Bürgermeisterin Ines Schiller ruft zum Miteinander auf: beim Budget 2023 reden Bürger mit
BAD ISCHL. Bürgermeisterin Ines Schiller wird bei der Erstellung des nächstjährigen Budgets die Bürger sowie wichtige Akteure der Stadt direkt einbinden. Dabei geht es laut der Bürgermeisterin darum, dass in der Vergangenheit so erfolgreiche Miteinander in Bad Ischl weiter zu stärken und gemeinsam das Beste für die Stadt zu erreichen.

Bad Ischl geht bei der Erstellung des nächstjährigen Budgets einen neuen Weg. Konkret startet Bürgermeisterin Ines Schiller im Herbst einen breiten Diskussionsprozess, der auf zwei Ebenen ablaufen wird. Einerseits gibt es eine postalische Befragung aller Bürger nach ihren Wünschen und Anliegen, die sie im nächstjährigen Budget berücksichtigt sehen wollen. Andererseits lädt Ischls Stadtchefin wichtige Akteure der Stadt aus Wirtschaft, Tourismus, Politik und Zivilgesellschaft zu einer Enquete in die Trinkhalle ein, um dort konkrete Projekte zu diskutiert und Ideen zusammenzutragen, die das Budget 2023 abbilden soll.

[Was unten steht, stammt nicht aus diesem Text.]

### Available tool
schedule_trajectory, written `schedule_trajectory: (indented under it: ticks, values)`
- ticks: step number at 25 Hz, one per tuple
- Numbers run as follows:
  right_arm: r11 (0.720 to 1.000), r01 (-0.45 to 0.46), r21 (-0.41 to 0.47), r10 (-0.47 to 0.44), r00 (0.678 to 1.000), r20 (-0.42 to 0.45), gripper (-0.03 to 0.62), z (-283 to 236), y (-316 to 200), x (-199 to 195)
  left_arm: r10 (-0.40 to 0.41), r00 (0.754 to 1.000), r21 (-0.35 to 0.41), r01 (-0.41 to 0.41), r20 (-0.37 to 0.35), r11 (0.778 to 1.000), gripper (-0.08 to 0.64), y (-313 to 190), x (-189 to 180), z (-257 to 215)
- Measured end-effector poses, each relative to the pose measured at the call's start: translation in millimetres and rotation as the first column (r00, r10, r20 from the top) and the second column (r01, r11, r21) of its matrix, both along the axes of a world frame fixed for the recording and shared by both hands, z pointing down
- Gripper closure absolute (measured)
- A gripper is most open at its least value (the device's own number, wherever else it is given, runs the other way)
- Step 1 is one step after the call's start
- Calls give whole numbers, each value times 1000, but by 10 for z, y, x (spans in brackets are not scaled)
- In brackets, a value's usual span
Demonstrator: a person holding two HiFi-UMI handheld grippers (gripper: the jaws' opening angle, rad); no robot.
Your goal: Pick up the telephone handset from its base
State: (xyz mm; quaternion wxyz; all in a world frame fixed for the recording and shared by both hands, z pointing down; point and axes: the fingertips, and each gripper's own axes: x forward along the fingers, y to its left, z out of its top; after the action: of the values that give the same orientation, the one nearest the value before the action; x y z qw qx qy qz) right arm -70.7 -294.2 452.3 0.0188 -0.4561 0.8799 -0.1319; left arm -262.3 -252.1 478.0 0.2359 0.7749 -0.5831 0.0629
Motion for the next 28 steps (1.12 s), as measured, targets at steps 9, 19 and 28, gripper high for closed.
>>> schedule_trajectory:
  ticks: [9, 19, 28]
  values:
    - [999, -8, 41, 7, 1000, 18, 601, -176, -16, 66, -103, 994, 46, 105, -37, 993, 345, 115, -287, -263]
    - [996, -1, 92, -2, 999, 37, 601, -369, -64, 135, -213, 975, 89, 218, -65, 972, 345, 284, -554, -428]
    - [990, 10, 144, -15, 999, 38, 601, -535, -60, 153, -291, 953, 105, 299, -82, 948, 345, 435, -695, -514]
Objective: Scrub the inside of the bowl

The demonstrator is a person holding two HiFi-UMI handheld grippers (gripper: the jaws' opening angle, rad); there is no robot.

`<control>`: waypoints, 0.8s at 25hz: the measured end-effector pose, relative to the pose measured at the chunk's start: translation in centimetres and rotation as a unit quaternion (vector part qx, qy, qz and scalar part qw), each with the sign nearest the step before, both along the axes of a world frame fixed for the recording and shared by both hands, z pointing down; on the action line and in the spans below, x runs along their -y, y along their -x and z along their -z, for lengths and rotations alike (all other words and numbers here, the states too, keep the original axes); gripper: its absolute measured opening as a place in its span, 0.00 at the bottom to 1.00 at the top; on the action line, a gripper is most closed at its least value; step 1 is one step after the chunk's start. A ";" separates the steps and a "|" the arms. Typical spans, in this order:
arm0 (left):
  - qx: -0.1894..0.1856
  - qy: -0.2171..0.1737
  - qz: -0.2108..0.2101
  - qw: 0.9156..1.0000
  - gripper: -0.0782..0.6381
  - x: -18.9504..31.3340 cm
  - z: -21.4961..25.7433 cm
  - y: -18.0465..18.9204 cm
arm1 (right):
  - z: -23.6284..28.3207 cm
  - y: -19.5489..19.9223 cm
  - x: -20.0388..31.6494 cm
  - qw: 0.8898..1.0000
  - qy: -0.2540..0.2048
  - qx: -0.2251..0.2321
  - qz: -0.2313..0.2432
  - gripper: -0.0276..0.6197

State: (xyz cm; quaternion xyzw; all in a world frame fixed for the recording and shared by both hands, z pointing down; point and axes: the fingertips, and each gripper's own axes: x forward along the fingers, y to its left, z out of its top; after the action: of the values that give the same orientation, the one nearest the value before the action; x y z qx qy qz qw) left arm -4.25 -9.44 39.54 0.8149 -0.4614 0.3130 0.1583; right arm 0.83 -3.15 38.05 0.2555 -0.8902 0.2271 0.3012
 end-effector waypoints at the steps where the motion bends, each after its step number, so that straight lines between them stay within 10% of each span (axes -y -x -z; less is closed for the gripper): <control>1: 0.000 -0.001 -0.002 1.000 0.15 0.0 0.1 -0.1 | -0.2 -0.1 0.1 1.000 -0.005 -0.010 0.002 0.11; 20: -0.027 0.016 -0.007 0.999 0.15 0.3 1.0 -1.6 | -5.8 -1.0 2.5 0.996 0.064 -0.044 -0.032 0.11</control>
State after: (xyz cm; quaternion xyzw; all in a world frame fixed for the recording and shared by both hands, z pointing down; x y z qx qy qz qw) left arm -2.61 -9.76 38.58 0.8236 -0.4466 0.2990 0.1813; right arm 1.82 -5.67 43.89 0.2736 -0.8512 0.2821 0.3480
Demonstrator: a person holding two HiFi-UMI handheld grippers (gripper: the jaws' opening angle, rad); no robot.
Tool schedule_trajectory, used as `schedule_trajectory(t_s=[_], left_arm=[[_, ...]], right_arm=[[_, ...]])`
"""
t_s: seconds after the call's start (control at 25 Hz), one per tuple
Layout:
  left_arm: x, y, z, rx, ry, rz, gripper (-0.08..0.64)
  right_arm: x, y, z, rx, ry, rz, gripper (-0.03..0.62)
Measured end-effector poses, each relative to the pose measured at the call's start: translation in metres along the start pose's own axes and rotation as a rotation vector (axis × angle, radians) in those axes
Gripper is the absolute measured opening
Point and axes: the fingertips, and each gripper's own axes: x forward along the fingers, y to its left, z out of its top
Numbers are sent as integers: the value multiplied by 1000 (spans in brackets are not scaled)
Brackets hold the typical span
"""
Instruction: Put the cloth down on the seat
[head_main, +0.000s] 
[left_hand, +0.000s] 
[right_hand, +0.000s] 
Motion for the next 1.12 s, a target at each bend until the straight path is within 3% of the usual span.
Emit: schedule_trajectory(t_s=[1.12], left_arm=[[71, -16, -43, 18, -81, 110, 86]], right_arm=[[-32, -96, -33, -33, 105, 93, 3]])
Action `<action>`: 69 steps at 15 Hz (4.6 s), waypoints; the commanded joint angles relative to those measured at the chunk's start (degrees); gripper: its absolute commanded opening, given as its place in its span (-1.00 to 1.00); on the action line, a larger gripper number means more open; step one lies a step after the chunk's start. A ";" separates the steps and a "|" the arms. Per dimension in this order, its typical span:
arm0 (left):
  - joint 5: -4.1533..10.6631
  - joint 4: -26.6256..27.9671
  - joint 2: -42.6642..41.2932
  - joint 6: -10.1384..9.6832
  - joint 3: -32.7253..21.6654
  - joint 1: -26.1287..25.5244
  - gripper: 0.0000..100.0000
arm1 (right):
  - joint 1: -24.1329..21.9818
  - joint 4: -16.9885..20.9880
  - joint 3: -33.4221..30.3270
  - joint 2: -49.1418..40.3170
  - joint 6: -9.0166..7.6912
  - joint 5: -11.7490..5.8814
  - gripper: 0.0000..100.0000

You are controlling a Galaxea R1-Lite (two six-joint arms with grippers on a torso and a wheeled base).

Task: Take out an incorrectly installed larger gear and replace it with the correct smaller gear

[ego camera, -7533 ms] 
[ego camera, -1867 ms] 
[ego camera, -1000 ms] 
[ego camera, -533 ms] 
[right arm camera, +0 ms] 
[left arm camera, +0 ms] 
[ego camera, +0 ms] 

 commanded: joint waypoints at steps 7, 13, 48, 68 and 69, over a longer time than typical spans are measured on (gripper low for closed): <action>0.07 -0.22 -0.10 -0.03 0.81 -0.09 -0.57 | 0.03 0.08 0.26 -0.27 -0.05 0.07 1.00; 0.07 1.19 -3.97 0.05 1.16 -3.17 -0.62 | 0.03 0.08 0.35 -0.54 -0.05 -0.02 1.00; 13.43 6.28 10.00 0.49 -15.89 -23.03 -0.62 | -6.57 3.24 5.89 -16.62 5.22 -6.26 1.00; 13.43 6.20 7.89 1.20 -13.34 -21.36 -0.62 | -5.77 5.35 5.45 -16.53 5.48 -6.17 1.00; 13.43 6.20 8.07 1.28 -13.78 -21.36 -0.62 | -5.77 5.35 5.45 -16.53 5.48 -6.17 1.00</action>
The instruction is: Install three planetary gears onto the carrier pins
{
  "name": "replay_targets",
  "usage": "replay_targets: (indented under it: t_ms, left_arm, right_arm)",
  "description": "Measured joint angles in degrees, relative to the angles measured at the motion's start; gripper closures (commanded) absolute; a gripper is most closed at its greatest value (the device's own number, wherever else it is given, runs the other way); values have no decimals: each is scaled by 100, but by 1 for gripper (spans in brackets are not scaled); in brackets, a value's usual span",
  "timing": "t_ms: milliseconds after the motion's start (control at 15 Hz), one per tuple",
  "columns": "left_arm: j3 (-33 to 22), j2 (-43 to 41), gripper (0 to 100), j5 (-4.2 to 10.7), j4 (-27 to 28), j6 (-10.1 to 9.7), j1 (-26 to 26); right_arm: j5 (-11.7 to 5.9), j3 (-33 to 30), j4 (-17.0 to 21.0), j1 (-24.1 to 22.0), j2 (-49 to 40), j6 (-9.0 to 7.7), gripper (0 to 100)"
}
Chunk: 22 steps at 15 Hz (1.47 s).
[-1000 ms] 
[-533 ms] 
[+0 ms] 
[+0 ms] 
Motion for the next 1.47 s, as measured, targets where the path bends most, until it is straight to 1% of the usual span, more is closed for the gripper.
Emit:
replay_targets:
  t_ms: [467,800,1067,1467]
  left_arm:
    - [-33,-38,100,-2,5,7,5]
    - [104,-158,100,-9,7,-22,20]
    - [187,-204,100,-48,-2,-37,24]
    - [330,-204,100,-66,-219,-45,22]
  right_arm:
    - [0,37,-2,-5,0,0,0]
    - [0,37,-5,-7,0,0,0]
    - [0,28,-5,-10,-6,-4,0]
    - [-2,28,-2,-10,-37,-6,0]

Bürgermeisterin Ines Schiller will gute Entwicklung gemeinsam absichern
Tatsächlich rechnet Schiller damit, dass die Erstellung des nächstjährigen Budgets ein sehr anspruchsvoller Balanceakt wird. Einerseits gelte es, Ischl weiterhin zukunftsorientiert zu gestalten und die von der Teuerung betroffenen Bürgern zu unterstützen.„Andererseits möchte ich das Budget in einem vernünftigen Rahmen halten. Darum ist es doppelt wichtig zu wissen, wo die Prioritäten der Menschen liegen. Und welche Ideen aus Wirtschaft, Tourismus, Politik und Zivilgesellschaft dazu beitragen können, um die gute Entwicklung von Ischl nachhaltig abzusichern“, erklärt Schiller.